[Stored items from a collection]

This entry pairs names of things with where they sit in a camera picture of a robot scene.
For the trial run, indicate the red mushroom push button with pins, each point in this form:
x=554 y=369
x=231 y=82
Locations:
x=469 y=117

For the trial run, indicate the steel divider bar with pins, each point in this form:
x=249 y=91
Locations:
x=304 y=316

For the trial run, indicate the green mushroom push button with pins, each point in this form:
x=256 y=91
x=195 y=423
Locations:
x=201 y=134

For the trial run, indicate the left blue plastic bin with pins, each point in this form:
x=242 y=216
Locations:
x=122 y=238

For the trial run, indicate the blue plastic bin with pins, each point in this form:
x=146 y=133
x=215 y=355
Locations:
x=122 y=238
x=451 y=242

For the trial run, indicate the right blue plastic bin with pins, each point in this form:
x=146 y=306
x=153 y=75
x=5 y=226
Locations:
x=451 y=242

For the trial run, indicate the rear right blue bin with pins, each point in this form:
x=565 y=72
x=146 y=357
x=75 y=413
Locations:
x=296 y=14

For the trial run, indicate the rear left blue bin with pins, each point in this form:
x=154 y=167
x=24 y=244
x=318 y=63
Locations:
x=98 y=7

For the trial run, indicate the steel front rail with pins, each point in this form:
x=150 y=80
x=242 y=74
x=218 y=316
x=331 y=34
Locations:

Problem
Write out the records in full, word for word.

Expected answer
This entry pairs names of things with where they sit in a camera picture of a robot scene.
For the trial run, indicate the red mushroom push button with pins, each point in this form:
x=554 y=369
x=231 y=82
Locations:
x=469 y=117

For the trial run, indicate the steel divider bar with pins, each point in this form:
x=249 y=91
Locations:
x=304 y=316

For the trial run, indicate the green mushroom push button with pins, each point in this form:
x=256 y=91
x=195 y=423
Locations:
x=201 y=134

For the trial run, indicate the left blue plastic bin with pins, each point in this form:
x=242 y=216
Locations:
x=122 y=238

For the trial run, indicate the blue plastic bin with pins, each point in this form:
x=146 y=133
x=215 y=355
Locations:
x=122 y=238
x=451 y=242

For the trial run, indicate the right blue plastic bin with pins, each point in this form:
x=146 y=306
x=153 y=75
x=5 y=226
Locations:
x=451 y=242

For the trial run, indicate the rear right blue bin with pins, each point in this form:
x=565 y=72
x=146 y=357
x=75 y=413
Locations:
x=296 y=14

For the trial run, indicate the rear left blue bin with pins, each point in this form:
x=154 y=167
x=24 y=244
x=318 y=63
Locations:
x=98 y=7

For the trial run, indicate the steel front rail with pins, each point in this form:
x=150 y=80
x=242 y=74
x=218 y=316
x=331 y=34
Locations:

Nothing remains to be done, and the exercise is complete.